**What this task involves**
Your answer should be the lines of the data below that contain "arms".

**Material for the task**
BEGIN

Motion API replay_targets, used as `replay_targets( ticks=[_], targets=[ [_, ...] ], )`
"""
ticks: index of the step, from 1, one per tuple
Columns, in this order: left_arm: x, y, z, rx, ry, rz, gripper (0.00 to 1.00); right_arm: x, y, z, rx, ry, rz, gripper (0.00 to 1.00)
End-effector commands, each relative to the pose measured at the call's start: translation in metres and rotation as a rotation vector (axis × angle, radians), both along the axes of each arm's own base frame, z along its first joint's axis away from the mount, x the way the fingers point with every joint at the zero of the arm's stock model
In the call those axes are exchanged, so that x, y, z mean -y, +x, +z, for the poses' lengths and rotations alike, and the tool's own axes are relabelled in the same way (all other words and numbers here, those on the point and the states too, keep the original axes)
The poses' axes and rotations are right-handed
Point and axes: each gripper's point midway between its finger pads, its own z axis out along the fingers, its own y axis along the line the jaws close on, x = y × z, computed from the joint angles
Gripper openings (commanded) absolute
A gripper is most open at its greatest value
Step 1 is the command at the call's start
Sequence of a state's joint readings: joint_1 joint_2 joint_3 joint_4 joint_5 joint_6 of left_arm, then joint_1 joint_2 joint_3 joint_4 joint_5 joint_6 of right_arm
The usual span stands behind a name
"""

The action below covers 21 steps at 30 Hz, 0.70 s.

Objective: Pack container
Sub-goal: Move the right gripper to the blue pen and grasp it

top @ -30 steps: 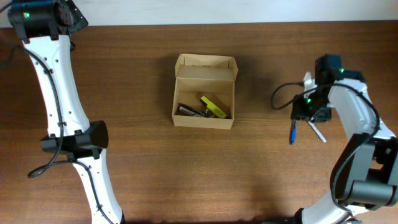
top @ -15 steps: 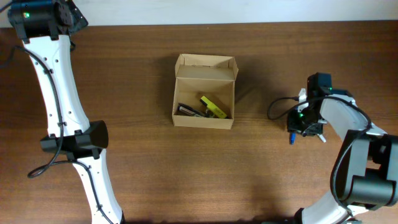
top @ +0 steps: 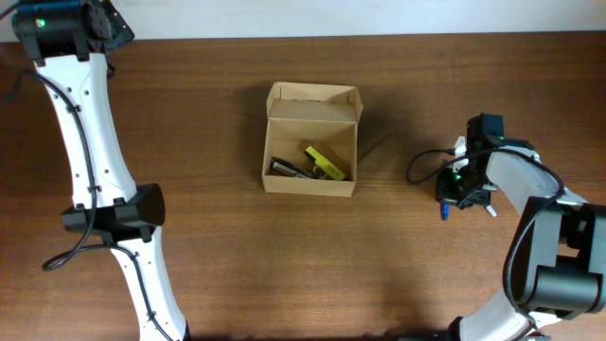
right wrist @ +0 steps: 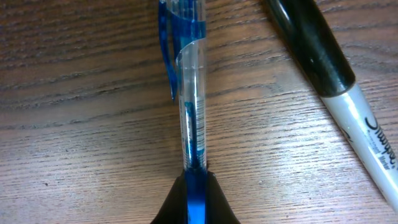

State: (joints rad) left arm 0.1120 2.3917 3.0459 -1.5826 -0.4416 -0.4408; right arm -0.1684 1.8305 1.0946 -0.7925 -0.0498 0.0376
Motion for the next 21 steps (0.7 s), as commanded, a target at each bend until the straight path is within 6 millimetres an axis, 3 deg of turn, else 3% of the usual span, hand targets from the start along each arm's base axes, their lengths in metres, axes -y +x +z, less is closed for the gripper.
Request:
replay_targets(
  ticks=[1, 7, 12, 16, 21],
  targets=[
    [-0.003, -0.008, 0.015, 0.023, 0.008, 0.001, 1.0, 0.004, -0.01, -0.017, -0.061, -0.034, 0.0, 0.06],
    [-0.003, -0.008, 0.015, 0.024, 0.008, 0.001, 1.0, 0.002, -0.022, -0.038, -0.142, -0.019, 0.001, 0.04],
    [-0.003, -0.008, 0.015, 0.023, 0.008, 0.001, 1.0, -0.003, -0.015, -0.033, -0.123, 0.016, 0.001, 0.04],
    [-0.003, -0.008, 0.015, 0.023, 0.008, 0.001, 1.0, -0.012, 0.009, 0.001, -0.05, 0.073, 0.021, 0.04],
    [-0.003, -0.008, 0.015, 0.023, 0.008, 0.001, 1.0, -0.026, 0.051, 0.078, 0.096, 0.068, 0.127, 0.04]
  ],
)
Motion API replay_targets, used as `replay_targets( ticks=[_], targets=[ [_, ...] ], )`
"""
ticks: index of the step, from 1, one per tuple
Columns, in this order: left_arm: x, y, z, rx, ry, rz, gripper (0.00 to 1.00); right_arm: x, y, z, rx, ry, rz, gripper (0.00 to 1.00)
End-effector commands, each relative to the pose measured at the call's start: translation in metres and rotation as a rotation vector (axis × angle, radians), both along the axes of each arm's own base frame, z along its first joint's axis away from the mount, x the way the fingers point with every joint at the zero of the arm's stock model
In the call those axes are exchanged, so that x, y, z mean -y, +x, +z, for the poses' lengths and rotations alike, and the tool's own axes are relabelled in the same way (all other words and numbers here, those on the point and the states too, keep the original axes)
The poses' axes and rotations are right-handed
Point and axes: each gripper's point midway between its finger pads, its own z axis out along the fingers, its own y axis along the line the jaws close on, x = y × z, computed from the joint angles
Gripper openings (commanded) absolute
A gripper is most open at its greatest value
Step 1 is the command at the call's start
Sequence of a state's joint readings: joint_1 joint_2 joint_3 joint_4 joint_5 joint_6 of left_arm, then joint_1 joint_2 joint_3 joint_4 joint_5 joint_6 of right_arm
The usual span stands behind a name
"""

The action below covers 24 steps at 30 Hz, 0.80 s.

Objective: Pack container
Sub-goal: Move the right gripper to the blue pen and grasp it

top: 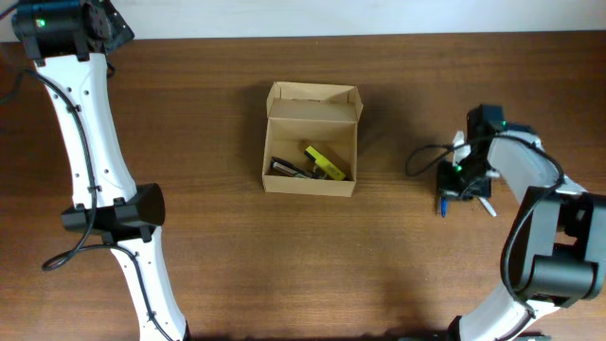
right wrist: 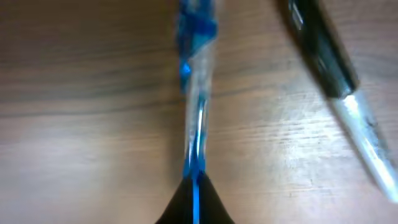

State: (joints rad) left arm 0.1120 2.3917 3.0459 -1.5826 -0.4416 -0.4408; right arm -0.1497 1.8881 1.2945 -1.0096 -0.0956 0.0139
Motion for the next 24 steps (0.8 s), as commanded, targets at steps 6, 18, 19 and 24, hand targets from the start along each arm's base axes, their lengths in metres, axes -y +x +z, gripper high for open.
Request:
replay_targets(
  ticks=[6, 18, 19, 24],
  targets=[
    [-0.003, -0.008, 0.015, 0.023, 0.008, 0.001, 1.0, -0.052, 0.074, 0.139, 0.335, -0.071, 0.254, 0.04],
    [-0.003, -0.008, 0.015, 0.023, 0.008, 0.001, 1.0, -0.051, 0.082, 0.149, 0.348, -0.09, 0.198, 0.04],
    [-0.003, -0.008, 0.015, 0.023, 0.008, 0.001, 1.0, -0.044, 0.08, 0.145, 0.336, -0.09, 0.18, 0.04],
    [-0.003, -0.008, 0.015, 0.023, 0.008, 0.0, 1.0, -0.019, 0.054, 0.1, 0.214, -0.057, 0.11, 0.04]
  ],
)
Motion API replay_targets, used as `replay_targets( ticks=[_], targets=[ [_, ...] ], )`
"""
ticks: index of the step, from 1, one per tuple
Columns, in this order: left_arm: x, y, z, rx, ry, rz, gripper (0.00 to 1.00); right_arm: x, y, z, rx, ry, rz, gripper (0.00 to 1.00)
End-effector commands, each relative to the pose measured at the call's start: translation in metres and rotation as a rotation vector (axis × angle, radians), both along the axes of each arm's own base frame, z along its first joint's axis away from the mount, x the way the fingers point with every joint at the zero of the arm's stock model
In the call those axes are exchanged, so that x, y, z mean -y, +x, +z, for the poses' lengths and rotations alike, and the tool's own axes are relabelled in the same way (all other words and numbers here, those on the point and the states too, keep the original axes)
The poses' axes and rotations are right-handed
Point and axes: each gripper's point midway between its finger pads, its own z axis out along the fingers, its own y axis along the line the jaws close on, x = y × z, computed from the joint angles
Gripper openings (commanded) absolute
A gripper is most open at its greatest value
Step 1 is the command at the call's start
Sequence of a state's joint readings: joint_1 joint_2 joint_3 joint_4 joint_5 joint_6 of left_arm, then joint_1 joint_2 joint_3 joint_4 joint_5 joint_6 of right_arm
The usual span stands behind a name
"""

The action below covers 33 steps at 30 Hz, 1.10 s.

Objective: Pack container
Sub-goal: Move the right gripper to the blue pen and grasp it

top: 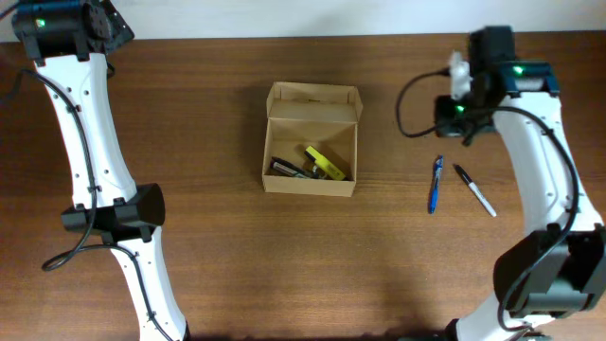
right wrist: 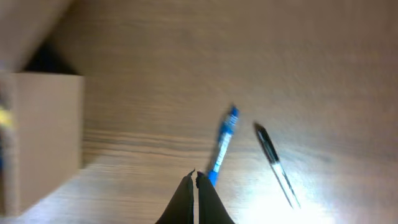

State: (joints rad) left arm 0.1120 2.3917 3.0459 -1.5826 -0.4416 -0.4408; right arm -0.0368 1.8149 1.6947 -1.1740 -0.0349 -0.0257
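Observation:
A blue pen (top: 435, 184) lies on the table right of the open cardboard box (top: 311, 142), with a black-and-white marker (top: 474, 190) beside it. My right gripper (top: 457, 118) hangs well above the table, behind the pens. In the right wrist view its fingertips (right wrist: 196, 176) are pressed together with nothing between them. Beyond them on the wood lie the blue pen (right wrist: 222, 145) and the marker (right wrist: 275, 163). The box (right wrist: 40, 140) is at the left of that view. My left gripper is out of view.
Inside the box lie a yellow item (top: 325, 162) and a dark pen-like item (top: 289, 169). The left arm (top: 90, 142) stretches down the left side of the table. A black cable (top: 412, 95) loops off the right arm.
My right gripper was low on the table with its shut tips at the blue pen's end. Now it is raised and further back, still shut and empty. The pen lies slightly left of before.
First my right gripper hovered open above the blue pen and the marker. It was then down at the table, shut around the blue pen's tip. It stayed shut there, and now it is up high with nothing in it while the pen rests on the table.

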Motion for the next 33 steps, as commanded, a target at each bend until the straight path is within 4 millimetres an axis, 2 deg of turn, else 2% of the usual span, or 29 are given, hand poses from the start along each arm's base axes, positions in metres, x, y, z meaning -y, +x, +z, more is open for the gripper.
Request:
replay_targets(
  ticks=[1, 4, 9, 13, 20, 29, 30, 32, 33],
  targets=[
    [-0.003, -0.008, 0.015, 0.023, 0.008, 0.001, 1.0, 0.006, -0.023, -0.042, -0.113, 0.046, -0.039, 0.04],
    [-0.003, -0.008, 0.015, 0.024, 0.008, 0.001, 1.0, 0.005, -0.038, -0.075, -0.166, 0.052, -0.041, 0.07],
    [-0.003, -0.008, 0.015, 0.023, 0.008, 0.001, 1.0, 0.004, -0.057, -0.115, -0.207, 0.056, -0.057, 0.48],
    [-0.003, -0.008, 0.015, 0.023, 0.008, 0.0, 1.0, 0.005, -0.064, -0.134, -0.209, 0.048, -0.071, 0.49],
    [-0.003, -0.008, 0.015, 0.023, 0.008, 0.001, 1.0, 0.011, -0.07, -0.153, -0.232, 0.018, -0.104, 0.49],
    [-0.003, -0.008, 0.015, 0.023, 0.008, 0.001, 1.0, 0.013, -0.076, -0.187, -0.314, 0.01, -0.146, 0.41],
    [-0.003, -0.008, 0.015, 0.023, 0.008, 0.0, 1.0, 0.013, -0.078, -0.192, -0.326, 0.012, -0.152, 0.34],
    [-0.003, -0.008, 0.015, 0.023, 0.008, 0.001, 1.0, 0.011, -0.079, -0.195, -0.336, 0.02, -0.151, 0.04],
    [-0.003, -0.008, 0.015, 0.023, 0.008, 0.001, 1.0, 0.011, -0.079, -0.196, -0.336, 0.023, -0.15, 0.04]
  ],
)
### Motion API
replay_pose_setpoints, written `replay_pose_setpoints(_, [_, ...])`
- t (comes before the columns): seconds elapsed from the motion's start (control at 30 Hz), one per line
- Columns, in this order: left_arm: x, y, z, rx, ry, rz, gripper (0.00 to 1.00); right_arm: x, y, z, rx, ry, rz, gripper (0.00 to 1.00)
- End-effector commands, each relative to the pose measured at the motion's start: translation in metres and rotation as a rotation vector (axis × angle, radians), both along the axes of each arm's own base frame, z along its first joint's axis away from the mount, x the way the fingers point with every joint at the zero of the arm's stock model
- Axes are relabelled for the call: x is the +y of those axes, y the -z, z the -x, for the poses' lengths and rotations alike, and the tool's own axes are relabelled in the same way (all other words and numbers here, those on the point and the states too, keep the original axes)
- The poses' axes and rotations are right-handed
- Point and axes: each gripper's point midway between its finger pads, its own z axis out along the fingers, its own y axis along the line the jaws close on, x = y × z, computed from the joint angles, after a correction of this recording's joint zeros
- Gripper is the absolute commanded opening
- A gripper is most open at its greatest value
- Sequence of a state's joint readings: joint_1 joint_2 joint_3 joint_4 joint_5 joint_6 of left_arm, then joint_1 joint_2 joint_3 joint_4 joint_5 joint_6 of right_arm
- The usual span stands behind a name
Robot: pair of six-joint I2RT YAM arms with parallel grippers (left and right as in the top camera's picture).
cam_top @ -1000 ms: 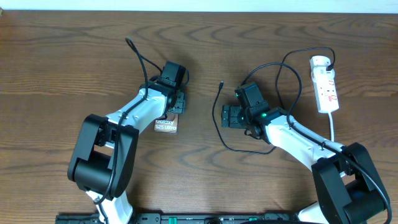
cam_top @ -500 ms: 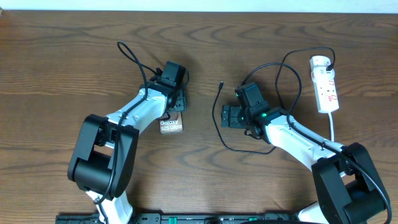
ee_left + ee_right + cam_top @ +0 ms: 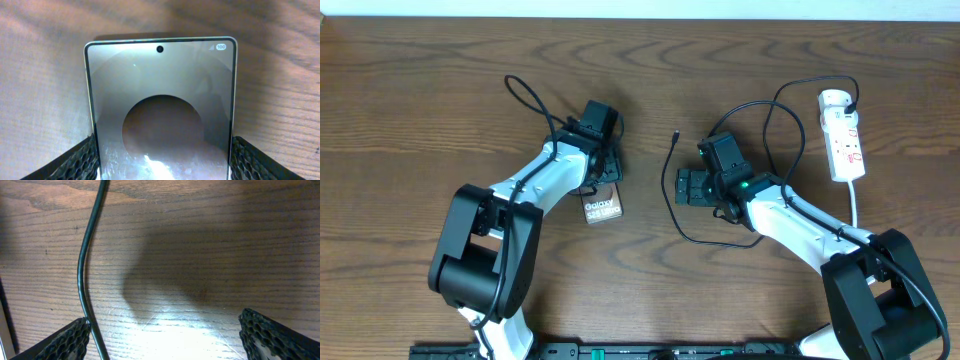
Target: Plug charger to phone and switch on socket
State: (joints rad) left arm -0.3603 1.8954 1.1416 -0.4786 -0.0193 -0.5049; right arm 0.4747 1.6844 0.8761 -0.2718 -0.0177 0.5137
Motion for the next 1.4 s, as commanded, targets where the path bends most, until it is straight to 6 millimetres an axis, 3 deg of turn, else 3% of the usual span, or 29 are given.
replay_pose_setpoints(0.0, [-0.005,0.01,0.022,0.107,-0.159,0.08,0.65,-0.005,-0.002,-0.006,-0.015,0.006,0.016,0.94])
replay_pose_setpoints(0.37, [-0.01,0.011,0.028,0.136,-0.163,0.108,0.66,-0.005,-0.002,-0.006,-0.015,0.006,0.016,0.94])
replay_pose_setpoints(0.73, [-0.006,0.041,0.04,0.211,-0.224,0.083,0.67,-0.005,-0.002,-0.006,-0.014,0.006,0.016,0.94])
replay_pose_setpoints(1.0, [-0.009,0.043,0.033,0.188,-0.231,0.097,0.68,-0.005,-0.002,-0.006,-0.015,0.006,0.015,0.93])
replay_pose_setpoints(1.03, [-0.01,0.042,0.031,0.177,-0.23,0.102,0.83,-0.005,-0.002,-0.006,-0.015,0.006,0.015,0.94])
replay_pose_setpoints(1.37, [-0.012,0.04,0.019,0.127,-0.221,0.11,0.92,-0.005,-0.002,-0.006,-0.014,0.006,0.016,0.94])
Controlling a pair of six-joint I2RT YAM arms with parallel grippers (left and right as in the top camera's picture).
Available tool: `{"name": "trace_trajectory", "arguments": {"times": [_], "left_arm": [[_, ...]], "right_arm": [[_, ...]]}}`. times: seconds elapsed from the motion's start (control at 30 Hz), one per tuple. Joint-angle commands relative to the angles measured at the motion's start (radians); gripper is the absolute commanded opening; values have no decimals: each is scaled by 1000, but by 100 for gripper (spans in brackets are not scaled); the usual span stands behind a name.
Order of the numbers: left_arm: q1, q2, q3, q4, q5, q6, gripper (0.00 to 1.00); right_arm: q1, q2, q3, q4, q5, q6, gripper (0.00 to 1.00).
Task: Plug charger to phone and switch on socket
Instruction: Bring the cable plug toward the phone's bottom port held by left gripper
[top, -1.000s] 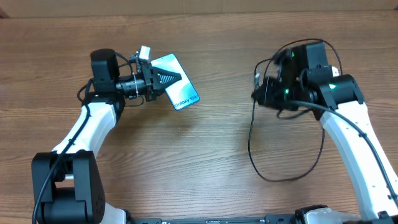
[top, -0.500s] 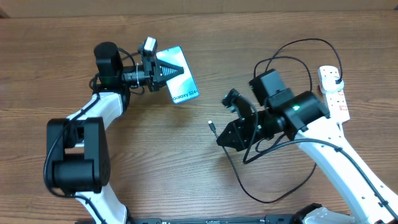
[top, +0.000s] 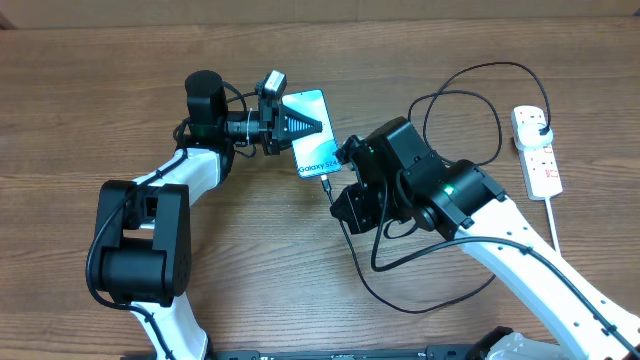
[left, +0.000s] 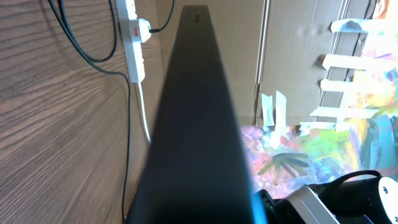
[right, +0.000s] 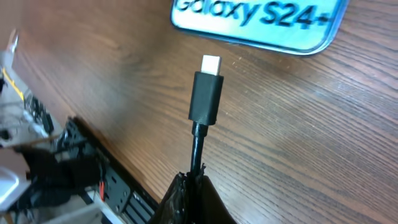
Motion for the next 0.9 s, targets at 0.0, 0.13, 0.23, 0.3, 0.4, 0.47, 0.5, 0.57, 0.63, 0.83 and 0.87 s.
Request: {"name": "trace_trajectory", "arguments": {"times": [0.0, 0.13, 0.23, 0.3, 0.4, 0.47, 0.5, 0.57, 0.63, 0.83, 0.87], "left_arm": [[5, -8, 27, 8, 27, -36, 4], [5, -8, 27, 15, 27, -83, 4], [5, -8, 27, 15, 27, -109, 4], [5, -8, 27, 15, 27, -109, 4], [5, -8, 27, 15, 27, -109, 4], [5, -8, 27, 15, 29, -109, 4], [4, -8, 27, 15, 35, -109, 4], [4, -8, 27, 15, 42, -109, 4], [4, -8, 27, 16, 42, -108, 4], [4, -8, 27, 49, 45, -101, 4], [4, -8, 27, 57, 45, -101, 4]], "right_arm": [[3, 5, -2, 10, 29, 102, 4], [3, 12, -2, 9, 28, 147, 4], [3, 23, -2, 8, -2, 151, 4], [3, 30, -2, 8, -22, 150, 4], [3, 38, -2, 7, -21, 148, 4], [3, 42, -2, 11, -21, 148, 4], [3, 43, -2, 13, -21, 145, 4], [3, 43, -2, 15, -21, 140, 4], [3, 43, -2, 16, -21, 140, 4], [3, 43, -2, 16, -25, 140, 4], [3, 43, -2, 18, -25, 140, 4]]}}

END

**Result for this task**
Robot: pair of six-joint I2RT YAM arms with parallel grippers (left and right as in the top camera's picture).
Controlling a pair of six-joint I2RT YAM arms with parallel grippers (left and right as in the top camera's picture).

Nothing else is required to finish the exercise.